1. Introduction
In the plan of “United Nations Decade of Ocean Science for Sustainable Development (2021–2030)”, maintaining a healthy and clean marine environment received huge attention [
1]. Moreover, there is a rising concern about the accumulation of floating plastic debris in the marine environment [
2]. In 2018, China’s survey of marine garbage showed that plastic debris accounted for 88.7% of floating waste on the sea, 77.5% of beach garbage, and 88.2% of submarine garbage [
3]. As marine debris is difficult to degrade, its accumulation may lead to severe pollution and damage to the entire marine environment.
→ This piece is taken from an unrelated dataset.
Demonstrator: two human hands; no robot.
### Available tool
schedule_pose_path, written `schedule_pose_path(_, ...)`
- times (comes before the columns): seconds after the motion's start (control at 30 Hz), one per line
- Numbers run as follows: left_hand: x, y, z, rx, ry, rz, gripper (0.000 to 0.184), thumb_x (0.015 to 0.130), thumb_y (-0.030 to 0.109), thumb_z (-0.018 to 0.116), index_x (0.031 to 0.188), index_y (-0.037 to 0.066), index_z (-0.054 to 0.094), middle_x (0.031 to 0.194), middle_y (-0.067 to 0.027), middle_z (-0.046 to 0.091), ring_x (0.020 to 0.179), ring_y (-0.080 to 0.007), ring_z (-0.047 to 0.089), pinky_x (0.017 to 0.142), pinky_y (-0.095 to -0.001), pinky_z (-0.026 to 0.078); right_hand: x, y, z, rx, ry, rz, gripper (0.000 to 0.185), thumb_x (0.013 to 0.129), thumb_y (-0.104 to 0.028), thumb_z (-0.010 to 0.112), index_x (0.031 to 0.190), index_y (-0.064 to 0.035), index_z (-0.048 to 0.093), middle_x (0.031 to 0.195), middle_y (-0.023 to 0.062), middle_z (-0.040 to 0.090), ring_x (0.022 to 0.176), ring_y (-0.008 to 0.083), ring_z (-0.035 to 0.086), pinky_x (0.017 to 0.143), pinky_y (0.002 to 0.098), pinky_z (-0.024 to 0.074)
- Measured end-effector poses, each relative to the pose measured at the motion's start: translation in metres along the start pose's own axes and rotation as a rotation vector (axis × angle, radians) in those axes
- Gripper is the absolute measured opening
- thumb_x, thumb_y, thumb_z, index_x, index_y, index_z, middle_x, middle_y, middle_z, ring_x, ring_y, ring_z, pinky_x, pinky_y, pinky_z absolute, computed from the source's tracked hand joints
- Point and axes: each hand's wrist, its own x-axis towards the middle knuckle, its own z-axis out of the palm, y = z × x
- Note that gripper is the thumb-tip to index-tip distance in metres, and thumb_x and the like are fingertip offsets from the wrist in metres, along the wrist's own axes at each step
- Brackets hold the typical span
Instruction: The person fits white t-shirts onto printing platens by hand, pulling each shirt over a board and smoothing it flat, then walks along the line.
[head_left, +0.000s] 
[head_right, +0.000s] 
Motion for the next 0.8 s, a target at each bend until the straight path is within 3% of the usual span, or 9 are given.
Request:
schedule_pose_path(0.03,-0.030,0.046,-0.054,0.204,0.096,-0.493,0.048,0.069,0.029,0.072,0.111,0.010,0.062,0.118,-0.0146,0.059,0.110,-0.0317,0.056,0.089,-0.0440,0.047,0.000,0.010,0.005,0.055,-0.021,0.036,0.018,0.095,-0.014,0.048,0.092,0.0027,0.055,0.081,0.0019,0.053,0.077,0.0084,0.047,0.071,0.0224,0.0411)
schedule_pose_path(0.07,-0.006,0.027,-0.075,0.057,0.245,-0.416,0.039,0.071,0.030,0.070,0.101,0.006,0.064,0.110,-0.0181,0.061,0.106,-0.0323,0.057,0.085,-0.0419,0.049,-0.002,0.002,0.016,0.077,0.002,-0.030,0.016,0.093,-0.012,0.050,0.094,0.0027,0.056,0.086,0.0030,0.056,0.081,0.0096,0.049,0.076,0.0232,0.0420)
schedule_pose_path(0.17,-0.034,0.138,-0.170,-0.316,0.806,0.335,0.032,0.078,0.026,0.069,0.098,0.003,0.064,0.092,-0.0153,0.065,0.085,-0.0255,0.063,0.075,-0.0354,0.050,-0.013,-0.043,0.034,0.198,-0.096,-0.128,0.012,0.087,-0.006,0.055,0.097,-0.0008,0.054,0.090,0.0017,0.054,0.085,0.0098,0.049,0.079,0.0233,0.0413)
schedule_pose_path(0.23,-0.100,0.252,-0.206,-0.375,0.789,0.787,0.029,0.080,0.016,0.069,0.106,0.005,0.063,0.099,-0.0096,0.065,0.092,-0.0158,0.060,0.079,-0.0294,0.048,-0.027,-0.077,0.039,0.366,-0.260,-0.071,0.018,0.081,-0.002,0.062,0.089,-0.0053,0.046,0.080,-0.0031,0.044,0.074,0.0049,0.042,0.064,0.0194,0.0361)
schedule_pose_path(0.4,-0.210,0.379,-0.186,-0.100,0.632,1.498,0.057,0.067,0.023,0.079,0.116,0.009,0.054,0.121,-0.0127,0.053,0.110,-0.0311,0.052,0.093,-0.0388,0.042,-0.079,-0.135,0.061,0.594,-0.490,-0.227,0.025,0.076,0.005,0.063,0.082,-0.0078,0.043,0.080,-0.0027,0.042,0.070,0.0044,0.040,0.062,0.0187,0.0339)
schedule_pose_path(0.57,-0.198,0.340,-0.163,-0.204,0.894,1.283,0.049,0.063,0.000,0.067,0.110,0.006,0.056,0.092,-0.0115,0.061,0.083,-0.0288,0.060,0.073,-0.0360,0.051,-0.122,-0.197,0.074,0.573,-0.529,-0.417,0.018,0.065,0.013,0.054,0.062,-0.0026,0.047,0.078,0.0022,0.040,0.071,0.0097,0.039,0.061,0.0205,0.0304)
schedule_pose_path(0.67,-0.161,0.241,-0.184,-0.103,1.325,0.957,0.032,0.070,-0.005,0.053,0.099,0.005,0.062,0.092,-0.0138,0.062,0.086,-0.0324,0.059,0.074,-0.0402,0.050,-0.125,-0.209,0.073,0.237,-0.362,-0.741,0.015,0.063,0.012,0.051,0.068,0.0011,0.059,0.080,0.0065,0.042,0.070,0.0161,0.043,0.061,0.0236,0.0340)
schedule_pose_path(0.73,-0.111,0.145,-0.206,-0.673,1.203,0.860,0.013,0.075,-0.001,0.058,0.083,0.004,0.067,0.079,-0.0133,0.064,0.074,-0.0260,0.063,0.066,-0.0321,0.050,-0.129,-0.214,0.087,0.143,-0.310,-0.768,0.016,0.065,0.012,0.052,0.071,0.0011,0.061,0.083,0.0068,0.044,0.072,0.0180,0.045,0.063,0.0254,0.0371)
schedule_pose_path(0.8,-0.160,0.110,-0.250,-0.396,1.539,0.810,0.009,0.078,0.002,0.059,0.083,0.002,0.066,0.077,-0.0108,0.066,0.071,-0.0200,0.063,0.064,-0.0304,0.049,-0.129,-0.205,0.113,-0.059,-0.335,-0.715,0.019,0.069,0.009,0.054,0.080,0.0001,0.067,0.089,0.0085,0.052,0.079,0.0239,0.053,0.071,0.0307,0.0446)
It is particularly worth noting that almost half of the world’s plastic waste comes from packaging [
1]. Therefore, most plastics cannot be recycled or incinerated, causing massive destruction of resources and environmental pollution. It is also the primary source of marine plastic waste. Therefore, resolving and disposing of marine plastics is the key to maintaining a clean, sustainable, and productive ocean. The magnitude and the fate of cleaning marine plastics are still open questions [
2]. The reduction of marine plastic waste is the shared responsibility of all countries globally, which is also the responsibility of every person. It is necessary to urge stakeholders from different governance levels, including government departments, public and private enterprises, civil organizations, and every individual in society, to reduce ocean plastic garbage and make bold innovations and actions. In recent years, many countries have attached great importance to marine debris and microplastic pollution issues. Figuring out an effective way to clean marine plastics is the key to reduce the marine plastics pollution.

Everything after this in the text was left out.